The external ear is composed of the shell-like auricle (pinna), which collects sound, and the external acoustic meatus (ear canal), which conducts sound to the tympanic membrane.
The auricle (Latin auris, ear) is composed of an irregularly shaped plate of elastic cartilage that is covered by thin skin. The auricle has several depressions and elevations. The concha of the auricle is the deepest depression. The elevated margin of the auricle is the helix. The non-cartilaginous lobule (lobe) consists of fibrous tissue, fat, and blood vessels. It is easily pierced for taking small blood samples and inserting earrings. The tragus (Greek tragos, goat; alluding to the hairs that tend to grow from this formation, like a goat’s beard) is a tongue-like projection overlapping the opening of the external acoustic meatus.
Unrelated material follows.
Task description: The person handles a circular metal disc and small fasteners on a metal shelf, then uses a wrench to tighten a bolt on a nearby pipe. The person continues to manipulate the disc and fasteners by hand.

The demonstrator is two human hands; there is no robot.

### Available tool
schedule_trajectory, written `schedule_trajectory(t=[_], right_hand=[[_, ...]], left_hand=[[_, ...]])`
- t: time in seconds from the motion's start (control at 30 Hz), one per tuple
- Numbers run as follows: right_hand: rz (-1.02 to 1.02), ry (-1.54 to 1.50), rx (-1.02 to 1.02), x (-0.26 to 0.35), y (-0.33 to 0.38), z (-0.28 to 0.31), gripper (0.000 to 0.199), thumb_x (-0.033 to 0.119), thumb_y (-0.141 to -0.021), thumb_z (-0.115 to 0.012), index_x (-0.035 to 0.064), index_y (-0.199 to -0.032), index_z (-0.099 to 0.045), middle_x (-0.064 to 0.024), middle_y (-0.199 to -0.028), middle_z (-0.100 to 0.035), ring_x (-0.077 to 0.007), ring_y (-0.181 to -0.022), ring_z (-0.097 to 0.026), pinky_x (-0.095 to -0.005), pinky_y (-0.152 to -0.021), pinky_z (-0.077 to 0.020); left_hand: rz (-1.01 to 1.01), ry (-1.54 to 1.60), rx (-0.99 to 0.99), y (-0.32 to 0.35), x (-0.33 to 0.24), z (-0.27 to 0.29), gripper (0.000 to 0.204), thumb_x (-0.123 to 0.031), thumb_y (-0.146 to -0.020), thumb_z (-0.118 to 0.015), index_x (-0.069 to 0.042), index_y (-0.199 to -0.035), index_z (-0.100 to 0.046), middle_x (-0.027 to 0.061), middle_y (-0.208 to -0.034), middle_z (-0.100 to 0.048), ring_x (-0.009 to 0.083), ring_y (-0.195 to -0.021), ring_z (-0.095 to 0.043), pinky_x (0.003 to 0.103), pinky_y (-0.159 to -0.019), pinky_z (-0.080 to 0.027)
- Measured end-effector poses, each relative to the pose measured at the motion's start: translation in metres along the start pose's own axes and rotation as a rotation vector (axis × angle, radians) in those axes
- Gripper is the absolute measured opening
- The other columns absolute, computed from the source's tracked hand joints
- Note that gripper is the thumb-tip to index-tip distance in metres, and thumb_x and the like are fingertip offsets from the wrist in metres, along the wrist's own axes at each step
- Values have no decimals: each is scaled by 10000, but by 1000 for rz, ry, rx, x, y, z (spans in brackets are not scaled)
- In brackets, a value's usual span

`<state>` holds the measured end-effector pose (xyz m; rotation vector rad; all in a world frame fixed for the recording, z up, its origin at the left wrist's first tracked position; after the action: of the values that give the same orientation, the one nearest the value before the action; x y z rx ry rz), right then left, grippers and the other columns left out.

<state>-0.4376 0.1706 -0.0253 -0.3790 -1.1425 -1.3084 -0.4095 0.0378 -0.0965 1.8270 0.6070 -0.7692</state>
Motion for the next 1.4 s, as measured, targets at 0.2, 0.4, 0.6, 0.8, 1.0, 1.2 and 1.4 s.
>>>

The arterial supply to the auricle is derived mainly from the posterior auricular and superficial temporal arteries.
The main nerves to the skin of the auricle are the great auricular and auriculotemporal nerves. The great auricular nerve supplies the cranial (medial) surface (commonly called the “back of the ear”) and the posterior part (helix, antihelix, and lobule) of the lateral surface (“front”). The auriculo temporal nerve, a branch of CN V3, supplies the skin of the auricle anterior to the external acoustic meatus. Minor contributions of embryological significance are made to the skin of the concha and its eminence by the vagus and facial nerves.
The lymphatic drainage of the auricle is as follows:
- the lateral surface of the superior half of the auricle drains to the superficial parotid lymph nodes;
- the cranial surface of the superior half of the auricle drains to the mastoid lymph nodes and deep cervical lymph nodes; and
- the remainder of the auricle, including the lobule, drains into the superficial cervical lymph nodes.